Хорошо хоть это место Антон мог понять, он слышал раньше от Сиверса про замечательную тетушку, у которой возникали страшные головные боли, едва дотошливый собеседник или собственная мысль нечаянно приближались к запретным, опасным областям памяти — боль засвечивала их, как пленку. Видно, и воспоминание о Марате было чем-то Сиверсу неприятно — Боже, мог бы все-таки объясниться вразумительней! — и при чем тут армейский приятель, когда уже начал о Зое?
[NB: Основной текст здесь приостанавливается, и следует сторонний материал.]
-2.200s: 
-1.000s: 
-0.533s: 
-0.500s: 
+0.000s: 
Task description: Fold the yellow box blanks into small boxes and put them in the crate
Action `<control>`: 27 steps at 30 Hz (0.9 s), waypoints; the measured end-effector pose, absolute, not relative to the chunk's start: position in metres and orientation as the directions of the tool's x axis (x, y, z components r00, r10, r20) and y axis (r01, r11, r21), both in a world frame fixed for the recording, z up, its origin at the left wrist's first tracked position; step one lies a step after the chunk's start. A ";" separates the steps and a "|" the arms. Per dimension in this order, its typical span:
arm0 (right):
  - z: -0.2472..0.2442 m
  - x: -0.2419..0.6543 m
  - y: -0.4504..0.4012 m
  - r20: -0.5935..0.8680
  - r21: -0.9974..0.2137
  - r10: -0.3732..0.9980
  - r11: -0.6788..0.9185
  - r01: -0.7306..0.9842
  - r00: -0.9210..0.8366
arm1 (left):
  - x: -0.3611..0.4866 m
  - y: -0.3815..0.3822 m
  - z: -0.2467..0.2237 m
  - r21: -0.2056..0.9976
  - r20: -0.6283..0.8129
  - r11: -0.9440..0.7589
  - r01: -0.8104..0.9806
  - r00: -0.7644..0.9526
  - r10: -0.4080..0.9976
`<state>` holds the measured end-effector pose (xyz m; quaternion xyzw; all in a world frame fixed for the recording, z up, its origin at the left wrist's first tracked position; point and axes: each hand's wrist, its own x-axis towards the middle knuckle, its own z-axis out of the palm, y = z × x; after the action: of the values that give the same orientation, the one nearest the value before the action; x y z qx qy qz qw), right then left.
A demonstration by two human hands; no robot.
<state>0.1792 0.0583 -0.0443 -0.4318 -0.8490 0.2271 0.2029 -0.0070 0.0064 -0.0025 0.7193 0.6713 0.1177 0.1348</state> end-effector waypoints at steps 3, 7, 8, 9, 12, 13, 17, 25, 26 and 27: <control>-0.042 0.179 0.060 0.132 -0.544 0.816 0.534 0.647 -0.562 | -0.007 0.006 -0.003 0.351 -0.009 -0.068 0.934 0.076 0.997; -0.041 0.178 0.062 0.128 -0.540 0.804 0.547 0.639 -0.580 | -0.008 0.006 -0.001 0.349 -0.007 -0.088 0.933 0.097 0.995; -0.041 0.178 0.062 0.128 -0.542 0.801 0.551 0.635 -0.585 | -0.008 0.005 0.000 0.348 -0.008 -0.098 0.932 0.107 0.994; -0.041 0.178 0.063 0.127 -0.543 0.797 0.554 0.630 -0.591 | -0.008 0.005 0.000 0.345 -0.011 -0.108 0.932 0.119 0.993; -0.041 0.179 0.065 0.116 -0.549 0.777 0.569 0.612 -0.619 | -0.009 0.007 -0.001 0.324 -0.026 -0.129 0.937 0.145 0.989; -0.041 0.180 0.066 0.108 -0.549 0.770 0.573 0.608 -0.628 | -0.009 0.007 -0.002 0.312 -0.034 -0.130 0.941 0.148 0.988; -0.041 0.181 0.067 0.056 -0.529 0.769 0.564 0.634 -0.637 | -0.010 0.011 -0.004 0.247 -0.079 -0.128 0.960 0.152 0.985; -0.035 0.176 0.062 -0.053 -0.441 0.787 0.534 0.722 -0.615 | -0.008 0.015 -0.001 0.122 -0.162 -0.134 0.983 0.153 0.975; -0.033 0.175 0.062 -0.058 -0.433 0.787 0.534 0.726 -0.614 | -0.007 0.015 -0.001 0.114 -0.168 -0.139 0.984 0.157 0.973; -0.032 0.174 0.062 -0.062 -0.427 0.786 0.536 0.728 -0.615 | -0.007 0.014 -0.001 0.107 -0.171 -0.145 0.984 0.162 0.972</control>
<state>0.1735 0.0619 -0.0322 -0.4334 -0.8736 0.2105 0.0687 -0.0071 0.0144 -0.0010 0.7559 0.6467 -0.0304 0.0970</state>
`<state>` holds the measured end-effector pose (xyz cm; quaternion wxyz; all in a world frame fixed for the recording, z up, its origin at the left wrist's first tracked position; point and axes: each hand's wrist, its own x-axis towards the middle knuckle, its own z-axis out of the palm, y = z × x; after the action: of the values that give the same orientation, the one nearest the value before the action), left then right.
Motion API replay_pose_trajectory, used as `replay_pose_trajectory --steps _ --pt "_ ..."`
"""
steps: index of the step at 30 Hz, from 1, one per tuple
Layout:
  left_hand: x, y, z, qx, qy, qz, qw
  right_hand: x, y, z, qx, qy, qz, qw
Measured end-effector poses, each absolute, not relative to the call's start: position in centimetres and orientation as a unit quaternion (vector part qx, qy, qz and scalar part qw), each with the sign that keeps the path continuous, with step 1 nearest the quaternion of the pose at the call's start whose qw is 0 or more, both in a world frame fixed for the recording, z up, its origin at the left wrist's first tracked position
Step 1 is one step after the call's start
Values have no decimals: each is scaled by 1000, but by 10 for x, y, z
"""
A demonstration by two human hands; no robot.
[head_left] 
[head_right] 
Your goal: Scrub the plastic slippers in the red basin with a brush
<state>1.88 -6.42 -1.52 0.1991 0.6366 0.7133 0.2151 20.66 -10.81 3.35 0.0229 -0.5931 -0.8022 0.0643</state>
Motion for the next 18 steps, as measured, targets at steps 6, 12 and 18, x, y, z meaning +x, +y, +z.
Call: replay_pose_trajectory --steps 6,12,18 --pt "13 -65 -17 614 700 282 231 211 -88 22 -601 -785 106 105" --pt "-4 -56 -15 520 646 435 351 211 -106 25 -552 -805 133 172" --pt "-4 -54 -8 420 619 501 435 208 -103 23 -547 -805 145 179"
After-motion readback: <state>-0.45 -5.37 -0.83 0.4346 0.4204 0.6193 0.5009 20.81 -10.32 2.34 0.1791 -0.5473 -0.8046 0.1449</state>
Вот опять: «Я, помнится, вначале решил, что он из горцев кавказских. Нет, казах, из простых, кончил школу. Браслетом своим восхищался из цветной пластмассы, умельцы в казарме их делали из краденых мыльниц и зубных щеток, купил у них за десятку. Но откуда этот кодекс чести, врожденный, аристократический?» «Когда сословный, дуэльный стыд исчезает, — приписано было сбоку, на полях, — надежда только на личный. Равенство оказывается равенством лишь перед страхом наказания, перед кодексом уголовным. Регулируют поведение страх или стыд. Или наследственная болезнь вроде моей». «Как он может, изумлялся Марат, писать девушке такие красивые письма, а вечером спускать штаны для экзекуции? А если бы она узнала? Да я бы застрелился!.. Я сам еще не представлял, насколько это всерьез. Он видел, как я заступался за К., он верил, что я знаю, как быть, что я не испугаюсь, дойду хоть до трибунала. Увы, дальше госпиталя я не попал — без меня он лежал у караулки с тремя пулями в спине, но я так ясно вижу иногда эту сцену и знаю, что виноват».